So you’ve gone through the headaches and heartbreak of constructing a digital offering. You’ve evolved from multichannel to omnichannel, striving to provide a consistent – seamless may be a stretch too far – level of service via stores, the web and mobile. Now the real hard work begins as it’s time to make full use of data and analytics to establish a clear return on investment.
Charlie Johnstone, Origination Partner at private equity firm ECI, says: “Customers increasingly shop across channels which makes it hard to attribute revenue to one particular area of spend. For example, a straight measure of PPC [pay-per-click] may suggest it is unprofitable, but this could ignore customers who are originally attracted through PPC and subsequently come to the site organically to shop, or indeed transact through another channel.
“Successful businesses are those which not only take a holistic view of the customer but are also able to understand shopping habits through analytics and behavioural insight rather than seeing each channel in isolation.”
By investing in data companies will start to see a difference. Jonathan Elliott, Europe Head of Business Transformation and of Digital Enterprise for Tata Consultancy Services, says: “Smarter businesses use analytics to micro-segment their customers, to better profile their products and also to look at how to use technology to spot bottlenecks in their operations.”
Steve Muylle, Professor and Partner at Vlerick Business School, and a Criticaleye Thought Leader, provides the example of DBS Bank, one of the largest in South-East Asia: “[It] has done a great job by enriching customer service through digital… In terms of cash allocation in ATMs, where Singaporean customers use them a lot more than in Europe, they’ve invested in data and analytics to understand everything from amounts of cash withdrawn, speed of dispensing it and where it’s being withdrawn the most…
“It took six months to develop an algorithm which they then tested for a year, but the net result was a massive improvement in cash allocation across the country and customer satisfaction went through the roof.”
At the end of last year, Gary Favell, CEO of retail concern Bathstore, launched a new e-commerce platform. He explains: “If you truly have an omnichannel strategy, the first thing you need to be able to do is track the return on investment on what you’re spending. If you haven’t got software that can track your customers and a data management system that isn’t totally integrated, you can’t tell that.”
Heather Savory, who chairs the Open Data User Group, which provides independent advice to the UK Government's Data Strategy Board, comments: “Any business that doesn’t have a digital strategy at its heart will find it difficult to continue to do business in the medium term. For example, the use of both demographic and geospatial data allows large supermarkets and other retail outlets to work with local government to plan where they should locate their new stores.”
Taking the lead
The use of data as a way to inform and shape strategy is only going to increase, whether that’s from pricing – Amazon reportedly makes 2.5 million price changes a day – to gathering intelligence on purchasing habits.
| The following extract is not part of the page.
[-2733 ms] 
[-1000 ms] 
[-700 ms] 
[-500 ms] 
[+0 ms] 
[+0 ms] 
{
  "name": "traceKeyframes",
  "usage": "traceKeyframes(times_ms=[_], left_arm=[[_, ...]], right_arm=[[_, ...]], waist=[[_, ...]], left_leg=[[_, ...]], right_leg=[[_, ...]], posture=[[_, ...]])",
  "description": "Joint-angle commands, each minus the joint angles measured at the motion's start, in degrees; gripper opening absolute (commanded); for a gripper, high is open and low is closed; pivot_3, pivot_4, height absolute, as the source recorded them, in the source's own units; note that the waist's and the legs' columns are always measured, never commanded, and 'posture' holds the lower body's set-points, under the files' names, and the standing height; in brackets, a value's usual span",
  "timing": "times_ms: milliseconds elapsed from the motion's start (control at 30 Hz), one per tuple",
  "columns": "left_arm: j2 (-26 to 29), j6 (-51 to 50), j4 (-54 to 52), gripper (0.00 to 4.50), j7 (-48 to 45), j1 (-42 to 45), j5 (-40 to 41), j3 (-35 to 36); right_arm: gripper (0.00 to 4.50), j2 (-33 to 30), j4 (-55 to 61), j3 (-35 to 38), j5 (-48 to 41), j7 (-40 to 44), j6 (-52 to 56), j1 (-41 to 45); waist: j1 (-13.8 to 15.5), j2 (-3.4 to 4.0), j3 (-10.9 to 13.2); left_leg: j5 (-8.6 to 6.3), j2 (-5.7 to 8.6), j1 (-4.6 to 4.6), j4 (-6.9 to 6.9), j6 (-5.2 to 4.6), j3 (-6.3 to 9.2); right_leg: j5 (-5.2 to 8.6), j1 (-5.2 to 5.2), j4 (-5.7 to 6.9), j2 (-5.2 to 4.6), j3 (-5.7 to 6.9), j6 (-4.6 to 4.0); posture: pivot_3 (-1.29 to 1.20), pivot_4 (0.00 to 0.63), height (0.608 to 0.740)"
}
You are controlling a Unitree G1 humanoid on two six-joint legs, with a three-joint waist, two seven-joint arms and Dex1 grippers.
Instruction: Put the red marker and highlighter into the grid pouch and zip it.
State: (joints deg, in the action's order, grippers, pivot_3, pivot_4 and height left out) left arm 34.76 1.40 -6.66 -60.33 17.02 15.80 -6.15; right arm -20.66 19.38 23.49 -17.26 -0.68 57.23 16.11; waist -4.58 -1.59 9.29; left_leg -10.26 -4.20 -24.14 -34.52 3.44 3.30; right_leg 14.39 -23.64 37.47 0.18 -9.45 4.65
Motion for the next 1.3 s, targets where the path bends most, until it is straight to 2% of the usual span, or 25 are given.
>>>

For those companies struggling to identify an ROI, a change in thinking is required. Jay Patel, CEO of mobile data provider IMImobile, says: “A lot of the return on investment hasn’t occurred because multichannel strategies are being applied to situations where companies are trying to win new customers.
“The acquisition of customers is difficult and competitive and just because you can do multichannel doesn’t mean you are going to [be successful].”
Martyn Phillips, former CEO for the UK & Ireland at DIY retailer B&Q, which in 2011 spent £35 million improving its online business, says: “You make certain decisions and review them quarterly, determine what success looks like, plan your investments for that quarter, and then stick with it.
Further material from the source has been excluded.